I doubt it, but this has been a disturbing thread to me as no one is learning anything. All they are doing is seeing Clyde "mess things up" and then reading an SL-4 Black Belt say "Sorry, I can't help you with an explanation as to what we were doing or how Clyde is messing it up....unless you ask me again somewhere else." Let me just shut up.  This was Mike's question anyway and I don't want to step on any toes.

Salute and take care Bode.


----------



## Bode (Apr 24, 2007)

Kenpojujitsu3 said:


> No, just Bode.  Someone shot me an e-mail along the lines of "why is the SL-4 @$$ Bode dodging the questions, is there something to hide?" and I responded to the e-mail that he wasn't (as I generally consider Bode above that) and then posted here.  But I appear to be mistaken to a degree, but it's no longer my issue.

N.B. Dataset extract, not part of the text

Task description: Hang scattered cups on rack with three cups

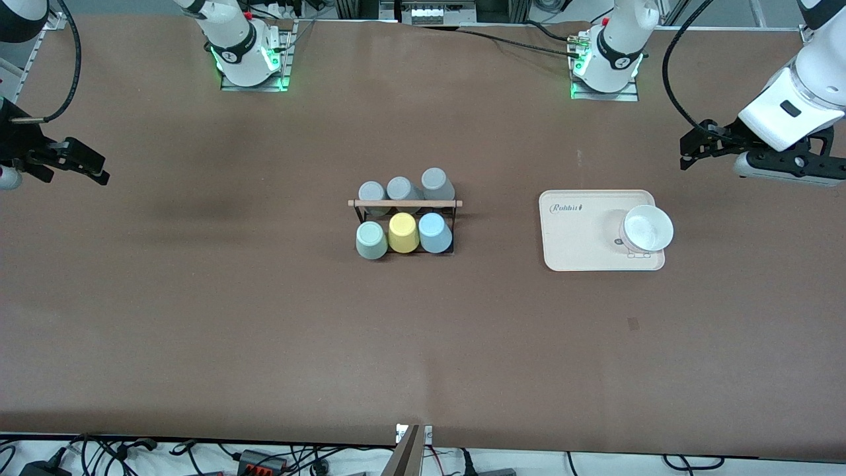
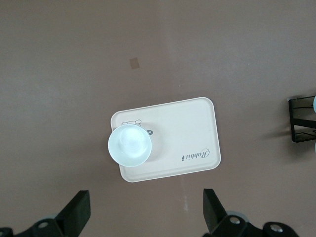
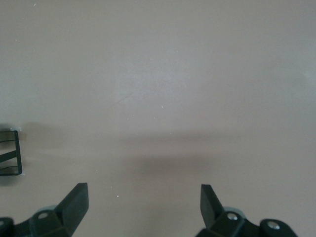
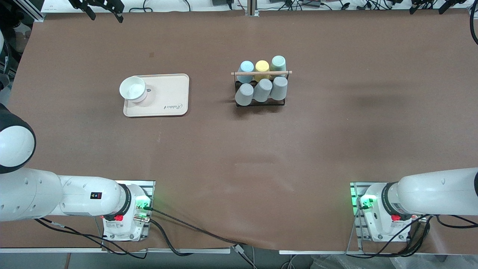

I guess you can't please everybody. 




> Thanks for trying.  Personally I wasn't trying to learn anything from the vids.  I was just curious along with Mike as to what was going on at the seminar regardless of if it showed up in the clips or not.  But it seems that the mere mention of Clyde has made that impossible.  Personally, I don't see the problem with answering a question here as opposed to starting a whole 'nother thread JUST because the videos are Clyde's.  Either way the answer would be there and the question has already been asked.  Why should Mike have to ask again if someone is genuinely interested in helping Mike?  Sounds like a lot of unnessecary hurdles and jumping through hoops to get an answer.  Totally pointless and almost on the same petty level Clyde is accused of stooping to all the time.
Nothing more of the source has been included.